Daniel menggebrak meja saking kesalnya.
"Itu memang tanggung jawab kalian sebagai penerus Danendra."
"Tapi tidak bisakah papa sedikit saja perduli dengan perasaan kami?! Setidaknya berikan pujian pada kami. Good job, Rivan! Good job, Shayna! Pernah, Pa?!" seru Shayna sembari berdiri seolah menantang papanya.
"Pasti ada yang kalian sembunyikan sampai kamu bahkan berani melawan papa sekarang."
"Menyembunyikan? Apa yang bisa kami sembunyikan dari papa? Bahkan kemanapun kami pergi, papa selalu menyuruh orang untuk mengintai kami. Satu-satunya yang bisa aku dan Kak Rivan sembunyikan hanya perasaan kami!" Shayna semakin emosi melihat Papanya tidak mempunyai simpati sama sekali pada anak-anaknya.
"Apa pernah papa sekali saja, memuji aku dan Kak Rivan yang sudah berprestasi?"
"Keluarga Danendra memang selalu berprestasi."
"Papa diktator!!" pekik Shayna marah.
"Shayna!!" seru Daniel sambil kembali menggebrak meja.
Valencia masuk ke ruang kerja dengan tergopoh-gopoh. Dan segera mendekap suaminya yang sudah mendekat ke arah Shayna bahkan sudah bersiap untuk menampar Shayna.
"Pa, sudah,, tenangkan dirimu." hibur Valencia sambil mengusap lengan Daniel.
"Mau menamparku, Pa? Tampar saja, Pa!" seru Shayna.
"Shayna, sudah. Masuk ke kamarmu!" hardik Valencia bingung. Karena tiba-tiba melihat anak dan suaminya saling bertatapan penuh kemarahan.
Shayna mendengus kesal dan beranjak menuju kamarnya dengan marah. Tidak di pungkiri air matanya mengalir dengan deras.
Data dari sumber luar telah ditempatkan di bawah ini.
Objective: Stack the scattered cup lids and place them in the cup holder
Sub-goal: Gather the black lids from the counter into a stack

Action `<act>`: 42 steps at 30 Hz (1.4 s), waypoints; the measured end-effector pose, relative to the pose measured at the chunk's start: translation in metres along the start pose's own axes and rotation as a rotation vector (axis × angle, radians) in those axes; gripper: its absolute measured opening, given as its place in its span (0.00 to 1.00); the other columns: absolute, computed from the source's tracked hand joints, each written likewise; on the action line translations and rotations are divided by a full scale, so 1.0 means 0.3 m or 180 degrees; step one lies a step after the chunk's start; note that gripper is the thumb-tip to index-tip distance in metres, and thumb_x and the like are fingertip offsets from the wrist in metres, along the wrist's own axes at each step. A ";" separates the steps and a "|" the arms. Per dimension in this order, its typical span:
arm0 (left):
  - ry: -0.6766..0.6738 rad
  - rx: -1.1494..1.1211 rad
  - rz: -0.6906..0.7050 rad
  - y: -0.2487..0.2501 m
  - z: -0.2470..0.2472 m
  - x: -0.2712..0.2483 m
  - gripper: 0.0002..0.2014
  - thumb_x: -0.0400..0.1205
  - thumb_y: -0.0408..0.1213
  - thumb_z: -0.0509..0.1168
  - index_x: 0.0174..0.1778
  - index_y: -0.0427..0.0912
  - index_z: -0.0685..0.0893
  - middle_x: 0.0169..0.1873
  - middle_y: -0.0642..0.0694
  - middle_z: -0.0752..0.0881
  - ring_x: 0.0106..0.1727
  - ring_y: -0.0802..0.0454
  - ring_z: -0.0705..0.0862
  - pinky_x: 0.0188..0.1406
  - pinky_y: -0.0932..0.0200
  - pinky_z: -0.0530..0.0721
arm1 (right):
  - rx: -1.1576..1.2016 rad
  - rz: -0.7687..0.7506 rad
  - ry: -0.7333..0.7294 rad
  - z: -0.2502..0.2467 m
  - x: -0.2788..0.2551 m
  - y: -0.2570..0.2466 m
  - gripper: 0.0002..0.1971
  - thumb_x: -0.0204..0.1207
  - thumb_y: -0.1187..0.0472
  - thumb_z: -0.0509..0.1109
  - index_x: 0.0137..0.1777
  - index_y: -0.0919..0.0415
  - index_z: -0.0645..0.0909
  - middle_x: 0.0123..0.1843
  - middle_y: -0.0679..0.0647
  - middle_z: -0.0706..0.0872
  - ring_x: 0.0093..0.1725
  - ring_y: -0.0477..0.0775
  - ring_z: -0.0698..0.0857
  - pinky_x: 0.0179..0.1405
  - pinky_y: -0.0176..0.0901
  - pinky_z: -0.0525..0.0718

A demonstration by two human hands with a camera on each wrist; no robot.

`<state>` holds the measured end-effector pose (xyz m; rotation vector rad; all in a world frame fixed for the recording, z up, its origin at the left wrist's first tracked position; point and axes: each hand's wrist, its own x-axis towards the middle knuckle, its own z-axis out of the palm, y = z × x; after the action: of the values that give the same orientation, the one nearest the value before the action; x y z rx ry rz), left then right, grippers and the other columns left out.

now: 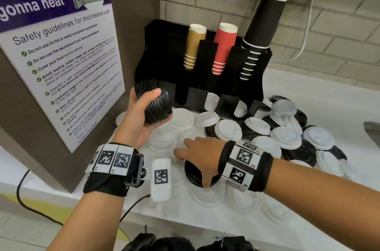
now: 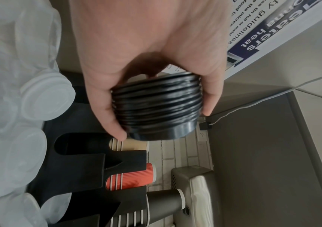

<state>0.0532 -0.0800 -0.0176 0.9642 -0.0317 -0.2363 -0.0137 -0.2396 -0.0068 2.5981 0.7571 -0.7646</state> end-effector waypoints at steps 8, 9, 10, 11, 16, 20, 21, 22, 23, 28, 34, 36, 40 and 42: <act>-0.0001 0.0061 0.0072 -0.006 -0.004 -0.002 0.32 0.63 0.47 0.77 0.62 0.48 0.75 0.52 0.45 0.84 0.55 0.45 0.85 0.44 0.46 0.88 | 0.1254 -0.0086 0.0830 -0.011 0.018 0.077 0.34 0.60 0.53 0.82 0.64 0.49 0.68 0.56 0.51 0.69 0.54 0.57 0.74 0.48 0.52 0.83; 0.0007 0.0059 0.0091 -0.007 -0.006 -0.001 0.30 0.65 0.46 0.77 0.62 0.48 0.75 0.51 0.46 0.85 0.55 0.46 0.85 0.44 0.46 0.88 | 0.1564 -0.0089 0.1029 -0.019 0.019 0.093 0.33 0.61 0.54 0.82 0.64 0.49 0.69 0.57 0.52 0.70 0.55 0.57 0.74 0.52 0.53 0.83; 0.0013 0.0068 0.0112 -0.007 -0.007 0.000 0.30 0.65 0.46 0.77 0.62 0.49 0.75 0.50 0.47 0.85 0.54 0.47 0.86 0.44 0.45 0.88 | 0.1905 -0.0097 0.1264 -0.027 0.020 0.112 0.32 0.62 0.55 0.82 0.64 0.49 0.70 0.58 0.53 0.70 0.56 0.56 0.75 0.55 0.53 0.83; 0.0014 0.0098 0.0131 -0.008 -0.006 0.001 0.30 0.64 0.47 0.77 0.61 0.50 0.76 0.50 0.47 0.86 0.53 0.48 0.86 0.45 0.45 0.88 | 0.2211 -0.0081 0.1534 -0.035 0.020 0.133 0.32 0.63 0.56 0.82 0.65 0.50 0.71 0.58 0.54 0.70 0.57 0.56 0.75 0.57 0.51 0.82; -0.0141 0.0265 0.0050 -0.034 0.025 -0.005 0.24 0.66 0.43 0.75 0.58 0.56 0.79 0.54 0.45 0.84 0.53 0.46 0.85 0.40 0.46 0.89 | 0.3638 0.0210 0.2770 -0.063 -0.005 0.209 0.27 0.69 0.60 0.79 0.65 0.54 0.71 0.58 0.54 0.75 0.55 0.50 0.80 0.53 0.40 0.83; -0.0438 0.0219 -0.0266 -0.064 0.058 -0.018 0.31 0.69 0.42 0.73 0.71 0.50 0.76 0.57 0.42 0.85 0.52 0.46 0.87 0.39 0.47 0.88 | 0.4854 -0.0247 0.2828 -0.071 -0.057 0.230 0.20 0.73 0.64 0.73 0.63 0.50 0.76 0.56 0.51 0.80 0.52 0.53 0.85 0.50 0.51 0.87; -0.0511 0.0198 -0.0343 -0.069 0.065 -0.022 0.35 0.69 0.43 0.73 0.74 0.47 0.73 0.58 0.42 0.85 0.52 0.46 0.87 0.40 0.47 0.88 | 0.4735 -0.0348 0.2858 -0.068 -0.069 0.235 0.21 0.72 0.65 0.73 0.65 0.50 0.77 0.58 0.51 0.80 0.55 0.53 0.84 0.54 0.50 0.86; -0.0578 0.0185 -0.0407 -0.074 0.071 -0.023 0.37 0.68 0.43 0.74 0.75 0.46 0.72 0.58 0.41 0.86 0.51 0.46 0.87 0.40 0.47 0.88 | 0.4511 -0.0416 0.2901 -0.066 -0.078 0.240 0.22 0.73 0.67 0.72 0.66 0.52 0.78 0.60 0.51 0.81 0.58 0.52 0.83 0.60 0.49 0.84; -0.0639 0.0188 -0.0456 -0.079 0.077 -0.025 0.38 0.68 0.44 0.74 0.76 0.46 0.71 0.58 0.41 0.86 0.52 0.46 0.88 0.42 0.46 0.89 | 0.4295 -0.0473 0.2927 -0.063 -0.084 0.242 0.23 0.73 0.70 0.72 0.68 0.54 0.77 0.61 0.51 0.81 0.60 0.51 0.82 0.64 0.46 0.82; -0.0784 0.0166 -0.0464 -0.093 0.111 -0.026 0.34 0.72 0.43 0.70 0.76 0.50 0.71 0.65 0.39 0.84 0.56 0.43 0.89 0.46 0.45 0.89 | 0.4141 -0.0630 0.2886 -0.045 -0.080 0.238 0.25 0.71 0.72 0.73 0.67 0.54 0.77 0.64 0.49 0.79 0.64 0.46 0.80 0.62 0.45 0.83; -0.0689 -0.0083 -0.0382 -0.098 0.129 -0.006 0.36 0.72 0.42 0.70 0.78 0.44 0.69 0.64 0.37 0.83 0.53 0.47 0.90 0.39 0.51 0.88 | 0.4220 -0.0599 0.2981 -0.036 -0.062 0.236 0.26 0.67 0.64 0.76 0.64 0.51 0.76 0.62 0.42 0.79 0.63 0.45 0.81 0.57 0.47 0.85; -0.0691 -0.0126 -0.0417 -0.102 0.130 0.002 0.36 0.72 0.42 0.70 0.78 0.44 0.69 0.62 0.37 0.84 0.52 0.47 0.90 0.40 0.51 0.88 | 0.4226 -0.0567 0.3016 -0.034 -0.057 0.242 0.25 0.67 0.63 0.77 0.63 0.51 0.75 0.61 0.41 0.79 0.61 0.43 0.81 0.55 0.44 0.84; -0.0654 -0.0256 -0.0600 -0.110 0.138 0.013 0.36 0.72 0.45 0.70 0.77 0.41 0.71 0.63 0.36 0.84 0.53 0.44 0.89 0.44 0.48 0.89 | 0.4284 -0.0489 0.3033 -0.036 -0.052 0.254 0.19 0.70 0.66 0.78 0.56 0.58 0.74 0.61 0.54 0.80 0.60 0.48 0.83 0.59 0.45 0.84; -0.0668 -0.0337 -0.0705 -0.114 0.143 0.018 0.33 0.69 0.47 0.72 0.71 0.41 0.79 0.63 0.35 0.85 0.55 0.43 0.89 0.47 0.45 0.89 | 0.4048 -0.0421 0.3045 -0.050 -0.050 0.252 0.14 0.71 0.63 0.78 0.51 0.59 0.77 0.60 0.56 0.82 0.59 0.47 0.83 0.60 0.40 0.83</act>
<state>0.0464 -0.1346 -0.0215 0.8342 -0.1040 -0.5379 0.0249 -0.2998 0.0259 4.1914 0.7928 0.2156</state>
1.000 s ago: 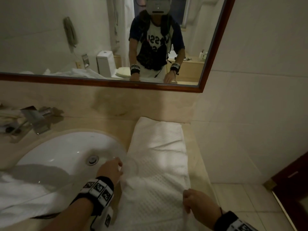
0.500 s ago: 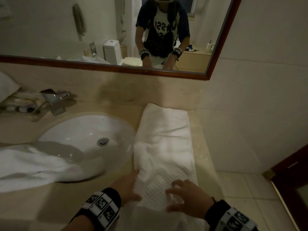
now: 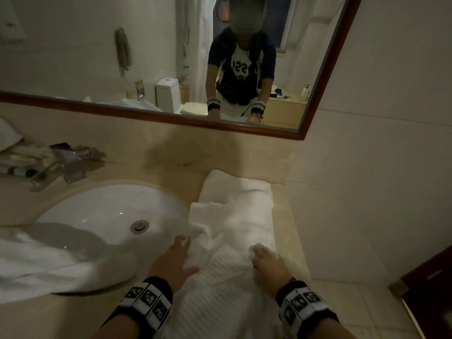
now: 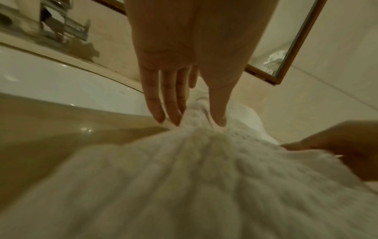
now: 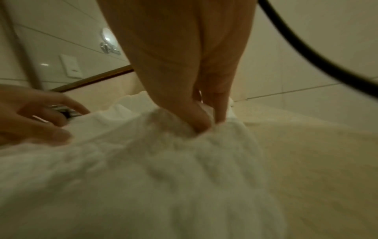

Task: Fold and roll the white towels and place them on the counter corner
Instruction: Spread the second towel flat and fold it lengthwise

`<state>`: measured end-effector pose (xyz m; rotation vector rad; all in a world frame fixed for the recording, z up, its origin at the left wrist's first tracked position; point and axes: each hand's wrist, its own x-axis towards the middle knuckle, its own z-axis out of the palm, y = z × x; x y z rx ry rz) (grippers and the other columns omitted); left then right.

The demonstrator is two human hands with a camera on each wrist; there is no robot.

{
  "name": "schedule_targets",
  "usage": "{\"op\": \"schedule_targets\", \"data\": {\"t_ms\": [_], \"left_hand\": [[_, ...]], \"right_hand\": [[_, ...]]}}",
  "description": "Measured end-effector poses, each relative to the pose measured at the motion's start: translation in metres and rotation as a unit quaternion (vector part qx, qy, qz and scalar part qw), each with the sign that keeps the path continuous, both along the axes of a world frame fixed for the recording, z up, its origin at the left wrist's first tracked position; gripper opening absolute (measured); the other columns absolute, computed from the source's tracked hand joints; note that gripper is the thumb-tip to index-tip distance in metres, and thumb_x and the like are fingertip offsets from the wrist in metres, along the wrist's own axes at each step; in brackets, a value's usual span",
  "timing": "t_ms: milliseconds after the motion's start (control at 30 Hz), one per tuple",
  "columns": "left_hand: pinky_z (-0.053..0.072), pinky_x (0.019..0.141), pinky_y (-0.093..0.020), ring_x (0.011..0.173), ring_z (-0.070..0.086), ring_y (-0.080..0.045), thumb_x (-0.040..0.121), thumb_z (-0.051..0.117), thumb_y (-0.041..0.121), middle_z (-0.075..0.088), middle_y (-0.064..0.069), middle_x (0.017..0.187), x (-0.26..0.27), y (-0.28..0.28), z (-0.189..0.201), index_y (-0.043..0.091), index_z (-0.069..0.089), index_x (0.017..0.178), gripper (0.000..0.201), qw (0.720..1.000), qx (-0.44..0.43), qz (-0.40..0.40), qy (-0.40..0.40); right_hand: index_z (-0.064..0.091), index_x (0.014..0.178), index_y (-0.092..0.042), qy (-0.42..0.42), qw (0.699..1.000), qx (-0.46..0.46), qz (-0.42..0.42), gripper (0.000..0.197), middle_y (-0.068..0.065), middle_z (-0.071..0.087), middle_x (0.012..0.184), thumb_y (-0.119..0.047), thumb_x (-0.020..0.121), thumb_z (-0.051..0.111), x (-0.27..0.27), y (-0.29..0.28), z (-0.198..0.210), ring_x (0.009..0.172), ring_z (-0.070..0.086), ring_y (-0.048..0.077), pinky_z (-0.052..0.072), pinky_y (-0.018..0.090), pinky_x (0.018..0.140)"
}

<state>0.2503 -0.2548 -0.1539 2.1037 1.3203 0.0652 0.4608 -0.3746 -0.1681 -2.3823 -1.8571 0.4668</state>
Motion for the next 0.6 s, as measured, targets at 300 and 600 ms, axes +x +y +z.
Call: {"op": "schedule_targets", "data": {"t_ms": [300, 600], "left_hand": [[0.041, 0.064, -0.022, 0.069, 0.053, -0.006, 0.062, 0.062, 0.073, 0.052, 0.012, 0.076, -0.055, -0.062, -0.004, 0.034, 0.028, 0.106, 0.068, 0.997, -0.065, -0.047, 0.011], [0.030, 0.069, -0.019, 0.088, 0.049, -0.011, 0.079, 0.057, 0.027, 0.044, 0.018, 0.082, -0.085, -0.104, 0.038, 0.037, 0.037, 0.078, 0.023, 0.982, 0.119, -0.133, 0.069]], "right_hand": [[0.051, 0.096, -0.018, 0.035, 0.987, -0.004, 0.155, 0.036, -0.002, 0.059, 0.115, -0.024, 0.068, 0.072, -0.056, -0.068, 0.011, 0.108, 0.055, 0.014, 0.047, 0.025, 0.072], [0.057, 0.087, -0.014, 0.147, 0.958, 0.235, 0.068, 0.011, -0.001, 0.062, 0.112, -0.005, 0.084, 0.063, -0.049, -0.093, 0.035, 0.118, 0.046, 0.004, 0.026, -0.001, 0.095]]}}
Ada sedikit penyesalan sudah bersikap kurang ajar pada papanya. Kalau ada Rivandra saat ini, mungkin Shayna sudah dipaksa untuk minta maaf pada papanya.
"Cepat pulang, Kak Rivan. Aku kangen, Kak Rivan. Tapi, aku juga ingin Kak Rivan bahagia lebih lama lagi. Aku lebih senang Kak Rivan bersama Syilla daripada bersama Katty. Karena hanya Syilla yang bisa membuat Kak Rivan tersenyum." gumam Shayna di antara tangisnya sambil merebahkan tubuhnya.